October 17, 2025

Achieving State-of-the-Art Performance on AMD MI355 — in Just 14 Days

Tracy Sharpe

Anand Pratap Singh

Prince Jain

Abdul Dakkak

In late August, AMD and TensorWave reached out to collaborate on a presentation for AMD’s Media Tech Day—they asked if we could demo MAX on AMD Instinct™ MI355 on September 16th. There was just one problem: no one at Modular had access to an MI355.

That gave us just two weeks from the point we’d first have access. We saw this as an opportunity: could we achieve state-of-the-art performance on MI355 in just 2 weeks? We were confident we could, because we had spent several years building a technology platform to enable rapid AI hardware bringup.
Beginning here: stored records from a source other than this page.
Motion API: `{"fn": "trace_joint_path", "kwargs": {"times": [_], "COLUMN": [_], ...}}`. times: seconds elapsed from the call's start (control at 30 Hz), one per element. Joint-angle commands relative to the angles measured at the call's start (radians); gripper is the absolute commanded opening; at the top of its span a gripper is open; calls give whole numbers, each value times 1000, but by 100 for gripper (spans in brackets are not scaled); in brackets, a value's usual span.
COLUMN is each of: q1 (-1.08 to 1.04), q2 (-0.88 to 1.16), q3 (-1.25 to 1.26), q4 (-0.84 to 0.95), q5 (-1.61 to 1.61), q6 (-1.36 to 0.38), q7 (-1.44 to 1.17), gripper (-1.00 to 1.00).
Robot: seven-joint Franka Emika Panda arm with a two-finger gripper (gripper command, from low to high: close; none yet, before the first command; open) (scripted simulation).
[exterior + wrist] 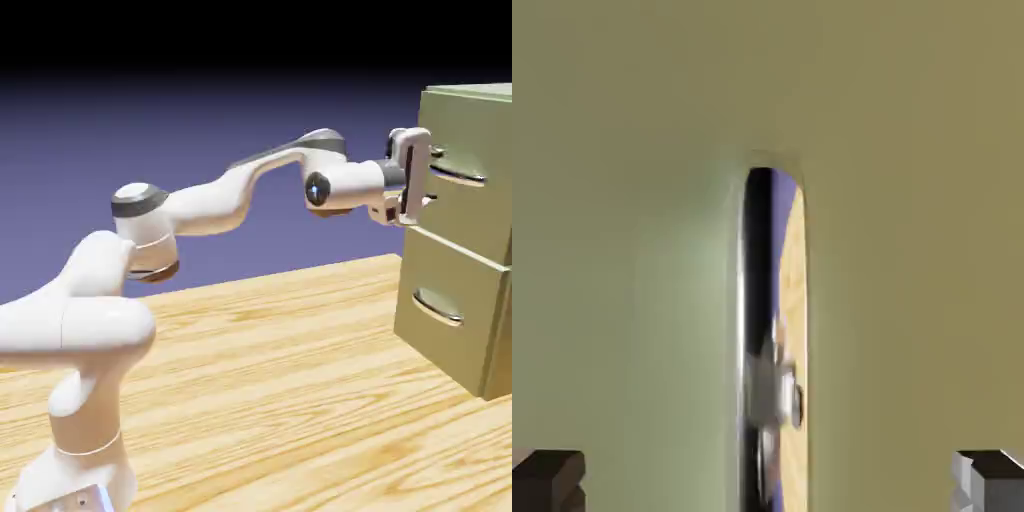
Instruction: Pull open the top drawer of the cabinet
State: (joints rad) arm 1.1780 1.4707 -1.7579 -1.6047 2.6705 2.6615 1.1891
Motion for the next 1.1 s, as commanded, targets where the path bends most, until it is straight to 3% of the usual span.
{"fn": "trace_joint_path", "kwargs": {"times": [0.0, 0.07, 0.1, 0.6, 1.07], "q1": [-25, -60, -60, 306, 772], "q2": [0, -1, -1, 15, 65], "q3": [4, 10, 10, -59, -174], "q4": [36, 86, 86, -421, -919], "q5": [-3, -8, -8, 10, -95], "q6": [11, 26, 26, -115, -151], "q7": [9, 21, 21, -76, -100], "gripper": [0, 0, -100, -100, -100]}}
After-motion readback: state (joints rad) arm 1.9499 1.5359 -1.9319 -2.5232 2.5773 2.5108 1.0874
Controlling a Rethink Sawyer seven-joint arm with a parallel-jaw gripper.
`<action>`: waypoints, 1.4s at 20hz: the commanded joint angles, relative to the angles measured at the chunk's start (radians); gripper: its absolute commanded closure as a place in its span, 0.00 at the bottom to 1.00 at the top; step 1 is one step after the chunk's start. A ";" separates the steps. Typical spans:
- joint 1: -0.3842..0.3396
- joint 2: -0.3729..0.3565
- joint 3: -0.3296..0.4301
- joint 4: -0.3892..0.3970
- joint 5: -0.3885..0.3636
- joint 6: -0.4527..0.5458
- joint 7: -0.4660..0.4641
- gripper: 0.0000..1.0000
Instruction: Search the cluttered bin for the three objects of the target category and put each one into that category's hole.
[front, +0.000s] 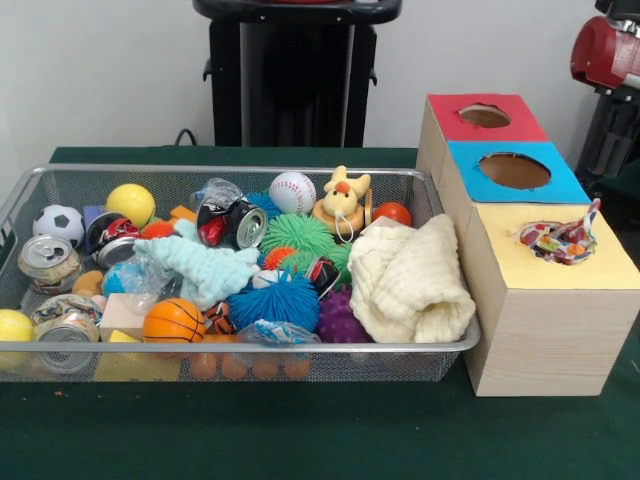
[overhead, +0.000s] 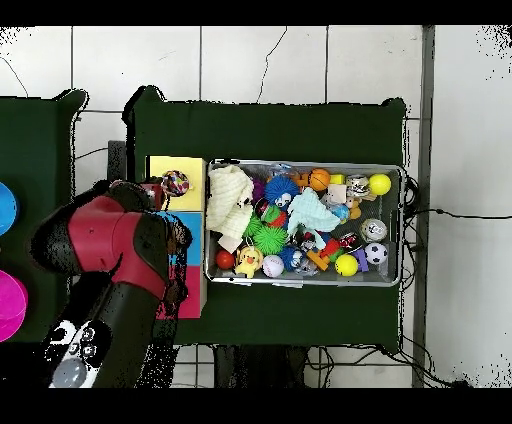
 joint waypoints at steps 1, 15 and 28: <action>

Why AI Hardware Enablement Is Hard

Bringing new AI hardware online isn’t supposed to happen in just two weeks.

Why? The modern AI software ecosystem is fragmented. Different companies own different layers — hardware vendors are chasing silicon sales, researchers are prototyping bleeding-edge ideas, and application developers are stitching things together. The result? Complex, brittle stacks that are hard to extend and even harder to optimize.

That’s why, from day one, we built the Modular stack to make AI hardware enablement fast, consistent, and maintainable.

We often joke that the hardware is no longer the hard part — it’s the software that slows everyone down.

A Foundation Built for Portability

The Modular software stack — from Mojo (our programming language), to MAX (our inference framework) and Mammoth (our distributed serving system) — is architected for portability, meaning it can quickly move onto the latest hardware architectures and get SOTA performance.

Here’s how our design pays off:

  • Architecture-agnostic design. Mojo and MAX do not hardcode GPU knowledge and optimizations. Instead, they delegate all hardware-specific details to libraries.
  • Library-directed execution. Offloading, scheduling, and instruction selection are controlled through abstractions rather than hard-coded pathways in the compiler.
  • Parametric operations. Instead of “magic constants” (like SIMD widths or tile shapes), we use parameterized kernels that can be retuned for new hardware.

Because 99.9% of the stack is architecture-agnostic, adding support for a new GPU mostly involves updating a few kernels. MAX and Mammoth just work — out of the box.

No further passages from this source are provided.